*** Data supplied ***

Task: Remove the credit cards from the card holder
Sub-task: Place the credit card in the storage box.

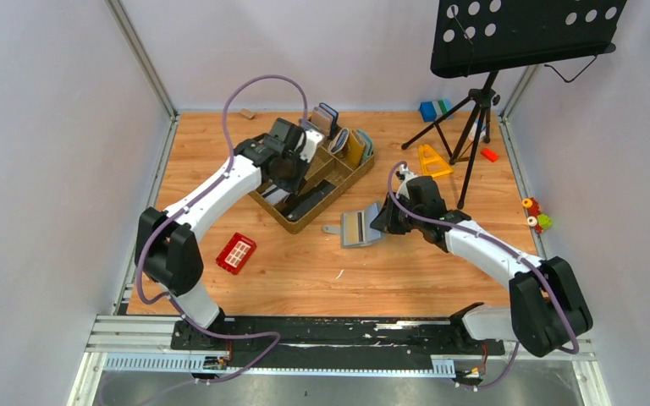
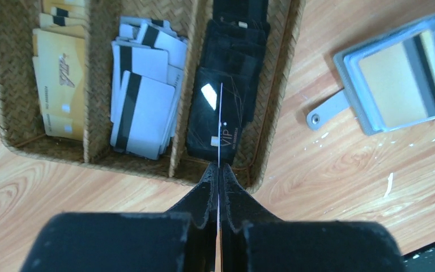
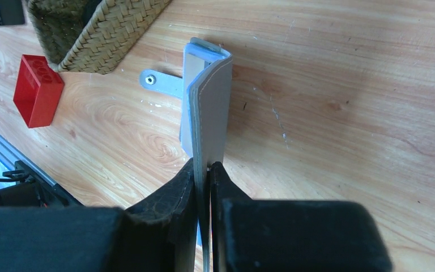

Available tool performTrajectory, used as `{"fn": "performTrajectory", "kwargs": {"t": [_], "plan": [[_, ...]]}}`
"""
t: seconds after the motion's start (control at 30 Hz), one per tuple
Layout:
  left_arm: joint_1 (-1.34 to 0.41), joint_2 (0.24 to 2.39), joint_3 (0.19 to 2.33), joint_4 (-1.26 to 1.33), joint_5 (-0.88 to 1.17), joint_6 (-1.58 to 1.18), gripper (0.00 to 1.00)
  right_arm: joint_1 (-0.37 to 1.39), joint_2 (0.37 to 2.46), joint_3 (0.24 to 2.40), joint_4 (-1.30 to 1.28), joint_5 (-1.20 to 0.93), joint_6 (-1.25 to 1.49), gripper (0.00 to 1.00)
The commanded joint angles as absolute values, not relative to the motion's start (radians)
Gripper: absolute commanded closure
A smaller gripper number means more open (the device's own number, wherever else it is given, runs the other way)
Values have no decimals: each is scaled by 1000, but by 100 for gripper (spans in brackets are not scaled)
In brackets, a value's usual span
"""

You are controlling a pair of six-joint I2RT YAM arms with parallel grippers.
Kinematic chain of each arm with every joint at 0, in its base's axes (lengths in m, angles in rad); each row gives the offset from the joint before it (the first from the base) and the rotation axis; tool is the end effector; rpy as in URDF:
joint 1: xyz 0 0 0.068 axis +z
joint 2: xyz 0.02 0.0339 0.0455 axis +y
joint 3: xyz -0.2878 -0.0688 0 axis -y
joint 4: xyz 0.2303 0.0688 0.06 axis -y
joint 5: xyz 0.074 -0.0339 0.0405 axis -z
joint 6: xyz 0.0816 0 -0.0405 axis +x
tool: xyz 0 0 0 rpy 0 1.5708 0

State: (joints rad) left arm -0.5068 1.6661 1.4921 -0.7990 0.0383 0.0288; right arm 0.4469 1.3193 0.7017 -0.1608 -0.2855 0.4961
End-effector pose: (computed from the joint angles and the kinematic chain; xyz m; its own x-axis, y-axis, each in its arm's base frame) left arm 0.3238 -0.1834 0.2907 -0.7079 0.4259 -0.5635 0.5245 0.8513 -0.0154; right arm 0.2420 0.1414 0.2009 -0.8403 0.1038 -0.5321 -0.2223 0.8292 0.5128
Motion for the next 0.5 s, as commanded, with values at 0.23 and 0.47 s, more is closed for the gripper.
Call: {"fn": "performTrajectory", "kwargs": {"t": [0.23, 0.47], "plan": [[-604, 1671, 1376, -668, -193, 61, 100, 451, 1190, 669, -168, -307, 497, 100], [-645, 1732, 1358, -615, -270, 80, 100, 449, 1129, 601, -142, -301, 512, 100]]}}
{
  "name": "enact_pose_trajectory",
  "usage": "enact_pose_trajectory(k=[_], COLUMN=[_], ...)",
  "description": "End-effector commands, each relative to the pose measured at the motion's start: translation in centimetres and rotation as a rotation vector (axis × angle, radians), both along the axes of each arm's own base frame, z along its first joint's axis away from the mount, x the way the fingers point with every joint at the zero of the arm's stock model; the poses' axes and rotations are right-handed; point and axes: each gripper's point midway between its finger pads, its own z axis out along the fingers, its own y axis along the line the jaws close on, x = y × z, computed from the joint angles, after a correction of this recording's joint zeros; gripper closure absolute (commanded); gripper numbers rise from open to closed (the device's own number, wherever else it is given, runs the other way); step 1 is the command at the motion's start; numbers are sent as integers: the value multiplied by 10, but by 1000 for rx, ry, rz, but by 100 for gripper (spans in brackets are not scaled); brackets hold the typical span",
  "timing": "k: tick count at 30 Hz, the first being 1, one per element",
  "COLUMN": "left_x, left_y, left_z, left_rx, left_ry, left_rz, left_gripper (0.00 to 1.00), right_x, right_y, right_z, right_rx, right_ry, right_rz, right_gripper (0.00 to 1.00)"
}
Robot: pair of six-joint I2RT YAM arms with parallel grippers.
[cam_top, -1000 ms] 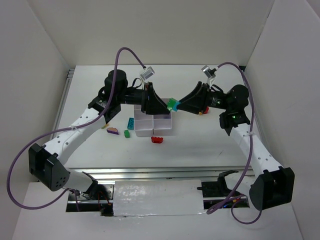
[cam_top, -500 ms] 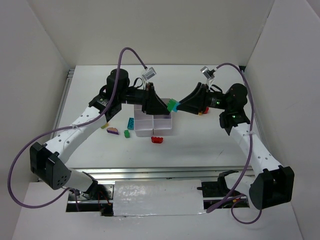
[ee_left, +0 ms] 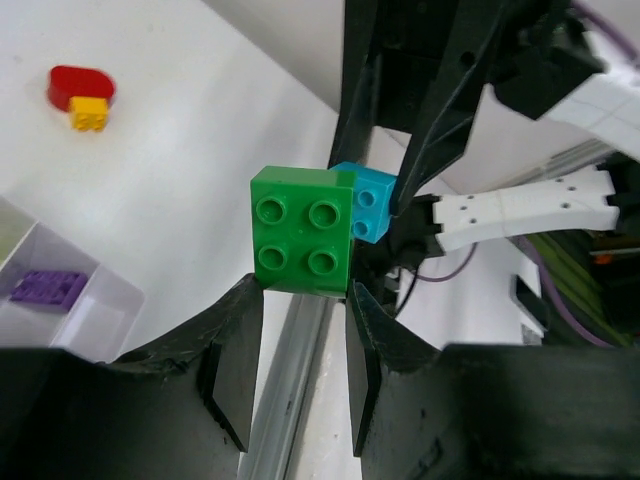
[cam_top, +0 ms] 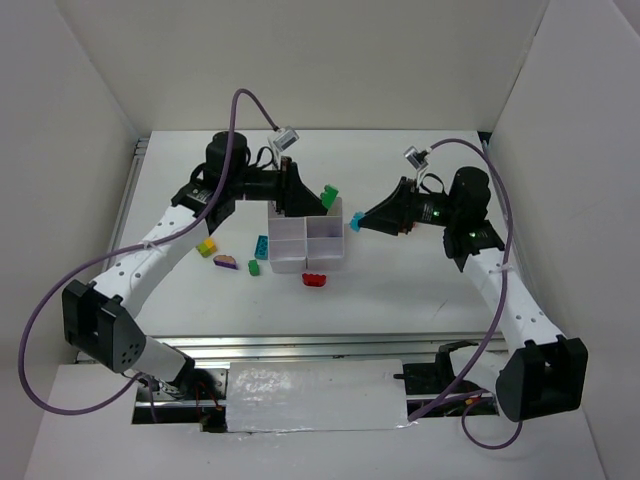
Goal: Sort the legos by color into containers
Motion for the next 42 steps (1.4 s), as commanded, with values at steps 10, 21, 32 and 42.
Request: enact_pose_trajectory(k=[10,21,32,42], left_x=[57,92,104,103], left_y=[15,39,46,43], left_z=[-30,-76,-97,-110], left_rx=[214,502,651,710], left_ry=[8,129,182,193], left_rz=[286,591,646,664], left_gripper=[100,100,100,100], right_x=[50,24,14,15], right_y=[-58,-127,-135,-132], right_z=[10,-19,-34,-48], right_rx=[-232,-378,-439,-475], right_ry=[86,317,286,295], right_rz=[-618,-1039,-1046,-1010], right_gripper=[100,100,100,100])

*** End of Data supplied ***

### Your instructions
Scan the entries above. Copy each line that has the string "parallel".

### Finished task
You are controlling a pair of six-joint I2RT YAM arms with parallel grippers.
Robot: pair of six-joint I2RT YAM arms with parallel grippers.

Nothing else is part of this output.